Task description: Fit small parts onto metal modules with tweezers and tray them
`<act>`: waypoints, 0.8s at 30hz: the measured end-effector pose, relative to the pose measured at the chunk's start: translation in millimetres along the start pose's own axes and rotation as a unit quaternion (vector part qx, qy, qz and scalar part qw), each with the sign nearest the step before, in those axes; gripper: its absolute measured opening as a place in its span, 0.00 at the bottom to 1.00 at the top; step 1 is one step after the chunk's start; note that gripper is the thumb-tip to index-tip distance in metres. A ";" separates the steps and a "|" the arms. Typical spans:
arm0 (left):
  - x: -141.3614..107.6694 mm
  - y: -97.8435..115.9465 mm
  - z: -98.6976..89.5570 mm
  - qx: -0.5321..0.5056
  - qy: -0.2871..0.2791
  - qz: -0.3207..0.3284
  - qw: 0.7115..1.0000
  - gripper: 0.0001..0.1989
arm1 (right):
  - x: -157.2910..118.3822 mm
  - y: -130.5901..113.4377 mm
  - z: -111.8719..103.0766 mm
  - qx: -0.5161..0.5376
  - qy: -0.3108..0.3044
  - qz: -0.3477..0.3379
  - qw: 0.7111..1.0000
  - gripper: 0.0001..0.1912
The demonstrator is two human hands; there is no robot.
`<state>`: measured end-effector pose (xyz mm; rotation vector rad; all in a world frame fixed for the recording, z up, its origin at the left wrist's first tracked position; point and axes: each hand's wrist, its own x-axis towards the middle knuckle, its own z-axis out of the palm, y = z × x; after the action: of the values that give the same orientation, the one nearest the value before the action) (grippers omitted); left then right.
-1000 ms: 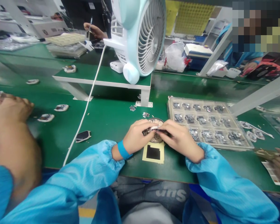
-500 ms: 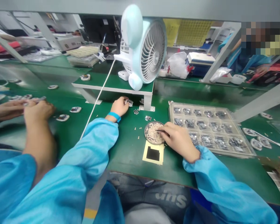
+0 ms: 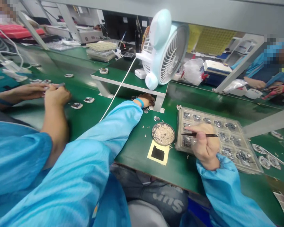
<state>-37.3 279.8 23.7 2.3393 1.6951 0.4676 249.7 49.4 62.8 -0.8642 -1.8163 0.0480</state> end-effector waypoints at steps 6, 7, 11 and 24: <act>0.2 -10.4 -19.3 0.043 -0.036 -0.003 0.998 0.15 | 2.7 2.7 14.0 0.155 -0.102 0.258 0.948 0.09; -3.1 -10.7 -22.3 0.048 -0.032 -0.009 0.998 0.15 | 5.1 2.4 14.9 0.173 -0.127 0.260 0.941 0.09; -32.6 -3.9 -32.0 0.063 0.004 -0.033 0.997 0.19 | 9.5 -0.8 13.9 0.198 -0.236 0.198 0.931 0.06; -143.8 78.2 2.1 -0.485 -0.136 -0.008 0.864 0.20 | -6.9 -3.8 31.4 0.052 -0.283 0.119 0.950 0.06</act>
<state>-8.7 118.8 30.9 1.5384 0.9720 0.7251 222.7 53.9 45.5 -1.0617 -2.1978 0.5939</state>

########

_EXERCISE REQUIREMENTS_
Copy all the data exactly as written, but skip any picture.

_THE COMPLETED TASK_
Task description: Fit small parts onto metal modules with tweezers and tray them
`<act>`: waypoints, 0.8s at 30hz: the measured end-effector pose, relative to the pose measured at the chunk's start: translation in millimetres along the start pose's own axes and rotation as a unit quaternion (vector part qx, qy, qz and scalar part qw), each with the sign nearest the step before, in those axes; gripper: its absolute measured opening as a place in its span, 0.00 at the bottom to 1.00 at the top; step 1 is one step after the chunk's start; note that gripper is the thumb-tip to index-tip distance in metres. A ";" separates the steps and a "|" the arms. Typical spans:
arm0 (left):
  - x: -141.3614..107.6694 mm
  - y: -97.8435..115.9465 mm
  - z: -98.6976..89.5570 mm
  - qx: -0.5321..0.5056
  - qy: -0.2871..0.2791
  - qz: -0.3207..0.3284
  - qw: 0.7115..1.0000
  - gripper: 0.0001..0.1989
arm1 (right):
  - x: -157.2910..118.3822 mm
  - y: -130.5901..113.4377 mm
  - z: -111.8719..103.0766 mm
  - qx: -0.5161..0.5376
  - qy: -0.3108..0.3044
  - qz: -0.3477..0.3379
  - qw: 0.7111..1.0000
  - gripper: 0.0001..0.1912
The demonstrator is two human hands; there is no robot.
`<state>`: measured end-effector pose (xyz mm; rotation vector rad; all in a world frame fixed for the recording, z up, its origin at the left wrist's first tracked position; point and axes: each hand's wrist, its own x-axis towards the middle knuckle, its own z-axis out of the palm, y = z × x; after the action: of the values that give the same orientation, the one nearest the value before the action) (grippers omitted); left then right.
-1000 ms: 
-500 ms: 
+0 ms: 
<state>-37.3 279.8 23.7 2.3393 1.6951 0.4676 249.7 49.4 62.8 -0.8642 -1.8163 0.0480</state> end-effector waypoints at steps 6, 7, 11 and 24: <act>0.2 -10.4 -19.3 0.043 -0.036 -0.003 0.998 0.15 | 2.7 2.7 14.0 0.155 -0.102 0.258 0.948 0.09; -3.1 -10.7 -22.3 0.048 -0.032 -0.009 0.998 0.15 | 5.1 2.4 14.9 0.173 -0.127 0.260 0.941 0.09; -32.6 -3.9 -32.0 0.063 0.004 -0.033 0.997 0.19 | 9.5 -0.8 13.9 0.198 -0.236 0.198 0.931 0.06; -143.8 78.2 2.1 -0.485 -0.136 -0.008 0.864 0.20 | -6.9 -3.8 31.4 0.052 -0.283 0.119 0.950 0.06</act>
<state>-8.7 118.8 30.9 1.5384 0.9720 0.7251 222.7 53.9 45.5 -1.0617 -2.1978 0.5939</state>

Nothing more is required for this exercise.